Quote Originally Posted by davef View Post
This statement is completely wrong!
That was a question, and questions can't be wrong.

One has absolutely nothing to do with the other... You are not "crossing manually" to the subwoofer.The receiver's crossover is still in effect (the subwoofer does not and can not control the receiver's crossovers).
Sure, the receiver's crossover is in effect, BUT if your receiver is crossing at 120hz, and your sub is crossing at 80hz, which speaker is then playing 100hz material? Answer: (other than spillover) - none of them are.

The reason for this is because when you defeat the LP filter, you are bypassing an opamp stage and various resistors and capacitors. By removing these components, you are actually changing several other characteristics of the critical low-level source signal, before the amplification stage. Bypassing these components does more than simply defeating the subwoofer's low-pass filter...
A bunch of stuff over my head, but none of which changes the fact that most modern subs allow you to defeat the crossover. Actually, so far, this is the only modern sub I know of that won't let you. Are there any other ID's that won't let you do it (which is a nice way of say, can't do it)?

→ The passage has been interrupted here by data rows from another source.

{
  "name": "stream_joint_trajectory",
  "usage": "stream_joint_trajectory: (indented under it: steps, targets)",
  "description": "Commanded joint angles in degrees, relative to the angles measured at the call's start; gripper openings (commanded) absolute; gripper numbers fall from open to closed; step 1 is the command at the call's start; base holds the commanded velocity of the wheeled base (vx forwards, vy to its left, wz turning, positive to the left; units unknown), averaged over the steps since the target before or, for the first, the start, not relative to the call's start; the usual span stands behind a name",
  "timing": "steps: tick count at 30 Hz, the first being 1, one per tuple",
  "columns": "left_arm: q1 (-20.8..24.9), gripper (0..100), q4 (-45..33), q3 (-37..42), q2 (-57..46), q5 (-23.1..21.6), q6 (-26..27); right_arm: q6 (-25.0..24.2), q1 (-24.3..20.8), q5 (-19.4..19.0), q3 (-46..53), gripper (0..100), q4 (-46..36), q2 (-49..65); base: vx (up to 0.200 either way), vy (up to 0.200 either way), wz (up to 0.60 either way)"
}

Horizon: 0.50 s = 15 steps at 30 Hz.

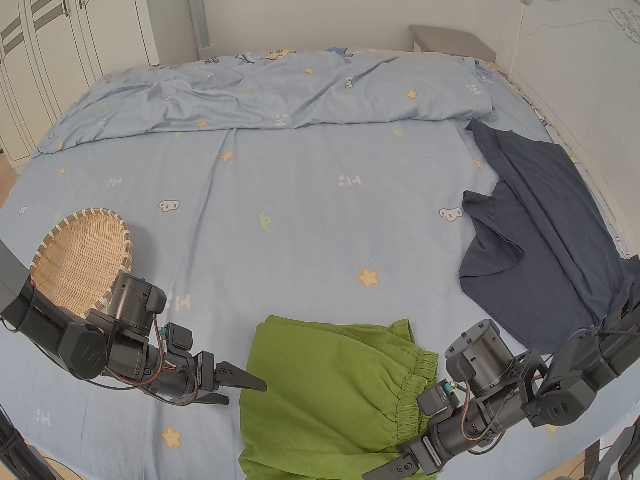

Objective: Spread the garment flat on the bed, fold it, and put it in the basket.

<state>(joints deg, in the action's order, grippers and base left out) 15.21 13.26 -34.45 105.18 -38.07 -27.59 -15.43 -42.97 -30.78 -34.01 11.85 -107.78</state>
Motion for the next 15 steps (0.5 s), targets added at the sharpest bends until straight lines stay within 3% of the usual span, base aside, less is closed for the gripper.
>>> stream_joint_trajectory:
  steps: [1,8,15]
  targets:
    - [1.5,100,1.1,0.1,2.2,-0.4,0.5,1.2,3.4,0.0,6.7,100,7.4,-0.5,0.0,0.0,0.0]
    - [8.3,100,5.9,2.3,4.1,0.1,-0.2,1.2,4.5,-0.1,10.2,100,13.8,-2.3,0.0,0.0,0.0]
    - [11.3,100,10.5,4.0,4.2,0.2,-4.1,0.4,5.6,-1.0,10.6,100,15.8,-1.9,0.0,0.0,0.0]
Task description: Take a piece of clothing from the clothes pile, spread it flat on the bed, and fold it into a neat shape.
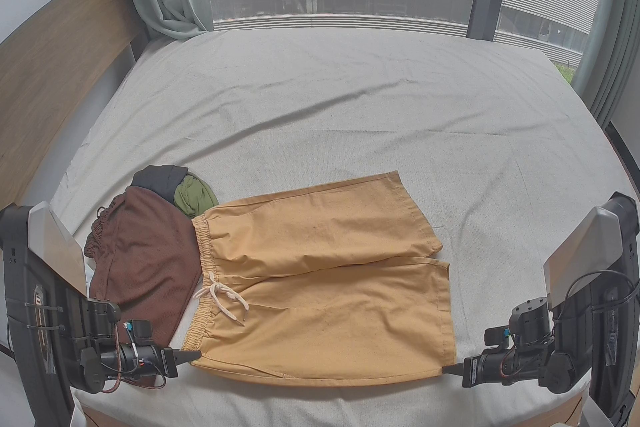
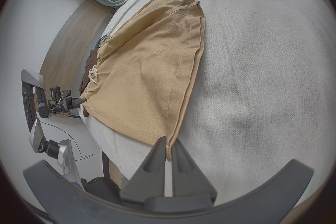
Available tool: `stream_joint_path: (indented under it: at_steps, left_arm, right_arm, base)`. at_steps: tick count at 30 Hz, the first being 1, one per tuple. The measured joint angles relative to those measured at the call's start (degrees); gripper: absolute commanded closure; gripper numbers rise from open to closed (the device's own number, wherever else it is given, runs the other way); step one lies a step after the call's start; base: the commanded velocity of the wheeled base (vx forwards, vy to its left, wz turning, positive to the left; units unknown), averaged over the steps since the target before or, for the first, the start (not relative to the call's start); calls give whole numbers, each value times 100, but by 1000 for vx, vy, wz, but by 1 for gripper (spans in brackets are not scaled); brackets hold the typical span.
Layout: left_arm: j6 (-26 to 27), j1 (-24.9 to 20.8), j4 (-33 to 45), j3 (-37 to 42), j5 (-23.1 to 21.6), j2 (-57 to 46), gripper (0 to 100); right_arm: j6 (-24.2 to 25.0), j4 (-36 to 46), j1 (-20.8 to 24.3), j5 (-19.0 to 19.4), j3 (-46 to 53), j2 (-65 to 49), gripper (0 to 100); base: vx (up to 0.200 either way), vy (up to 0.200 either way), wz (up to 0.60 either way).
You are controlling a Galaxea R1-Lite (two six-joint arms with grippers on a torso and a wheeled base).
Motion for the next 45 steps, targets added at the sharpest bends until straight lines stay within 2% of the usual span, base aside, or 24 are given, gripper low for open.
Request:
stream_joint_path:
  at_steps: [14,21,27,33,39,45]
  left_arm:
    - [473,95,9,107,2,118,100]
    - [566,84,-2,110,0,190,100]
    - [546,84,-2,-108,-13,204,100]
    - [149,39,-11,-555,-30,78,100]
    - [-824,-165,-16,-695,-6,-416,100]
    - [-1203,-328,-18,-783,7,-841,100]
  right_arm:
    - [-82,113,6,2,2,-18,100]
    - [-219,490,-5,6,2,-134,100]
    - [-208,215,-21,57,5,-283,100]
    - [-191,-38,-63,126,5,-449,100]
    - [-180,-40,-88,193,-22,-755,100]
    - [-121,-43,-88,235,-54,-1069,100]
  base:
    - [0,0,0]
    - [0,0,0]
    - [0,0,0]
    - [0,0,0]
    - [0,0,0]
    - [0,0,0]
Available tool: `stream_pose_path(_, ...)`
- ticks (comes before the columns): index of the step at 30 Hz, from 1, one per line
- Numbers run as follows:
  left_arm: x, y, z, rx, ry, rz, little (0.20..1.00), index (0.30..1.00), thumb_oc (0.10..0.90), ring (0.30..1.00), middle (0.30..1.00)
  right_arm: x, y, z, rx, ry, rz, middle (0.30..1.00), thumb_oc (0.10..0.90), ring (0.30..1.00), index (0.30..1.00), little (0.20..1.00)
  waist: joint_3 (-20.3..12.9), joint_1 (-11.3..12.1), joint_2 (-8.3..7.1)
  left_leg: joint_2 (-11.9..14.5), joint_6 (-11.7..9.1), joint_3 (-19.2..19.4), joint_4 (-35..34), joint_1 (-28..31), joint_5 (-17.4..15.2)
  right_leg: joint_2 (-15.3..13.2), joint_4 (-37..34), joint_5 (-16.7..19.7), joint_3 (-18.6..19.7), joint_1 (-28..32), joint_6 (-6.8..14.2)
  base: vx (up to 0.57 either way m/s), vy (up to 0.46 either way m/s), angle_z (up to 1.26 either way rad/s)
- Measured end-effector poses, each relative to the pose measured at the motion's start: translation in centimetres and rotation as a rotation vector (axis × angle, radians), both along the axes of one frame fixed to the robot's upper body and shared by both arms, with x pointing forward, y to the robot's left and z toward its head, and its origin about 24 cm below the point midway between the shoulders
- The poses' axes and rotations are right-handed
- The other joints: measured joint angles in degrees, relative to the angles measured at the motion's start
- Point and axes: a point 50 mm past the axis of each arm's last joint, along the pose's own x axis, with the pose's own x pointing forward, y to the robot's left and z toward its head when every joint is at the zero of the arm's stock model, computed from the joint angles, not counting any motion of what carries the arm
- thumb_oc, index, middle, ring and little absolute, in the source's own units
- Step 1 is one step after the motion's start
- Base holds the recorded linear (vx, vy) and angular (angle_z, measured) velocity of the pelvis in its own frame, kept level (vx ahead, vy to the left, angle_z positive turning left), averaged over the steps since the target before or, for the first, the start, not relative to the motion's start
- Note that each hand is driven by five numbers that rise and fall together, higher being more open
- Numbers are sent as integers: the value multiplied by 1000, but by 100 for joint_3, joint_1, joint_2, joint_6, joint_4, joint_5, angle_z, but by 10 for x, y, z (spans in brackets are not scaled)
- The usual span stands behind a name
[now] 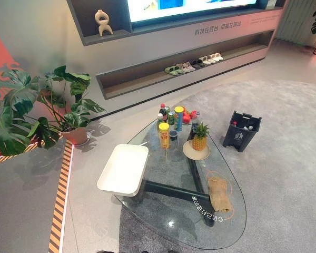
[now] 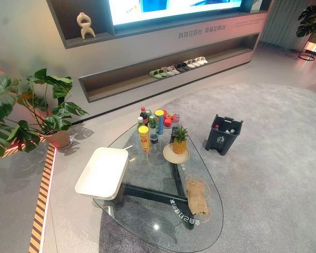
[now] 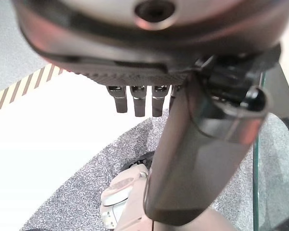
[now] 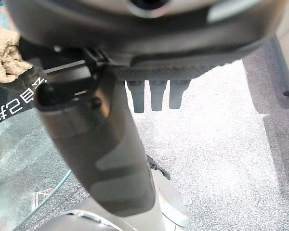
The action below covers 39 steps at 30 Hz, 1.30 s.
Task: Wipe the table with a cloth and put it in the basket.
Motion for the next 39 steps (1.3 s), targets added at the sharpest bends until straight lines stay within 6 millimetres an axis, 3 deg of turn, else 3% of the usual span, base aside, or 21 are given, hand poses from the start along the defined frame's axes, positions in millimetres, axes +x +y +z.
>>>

Precise servo control of the woofer is achieved by calculating a predicted response. Variations from this predicted response cause the servo to "correct". Defeating the LP filter will throw off the already predicted response and the precise servo control of the woofer will not be as accurate.
Lamen's interpretation: You give a lot to gave "servo" benefits.

I hope you can understand the above... Servo subwoofers should not be confused with non-servo subwoofers, they are far more complex...
I understood enough. They lack one essential dolby digital era sub ability, which is the ability to defeat the crossover and allow the receiver to completely, and entirely control which sound goes where.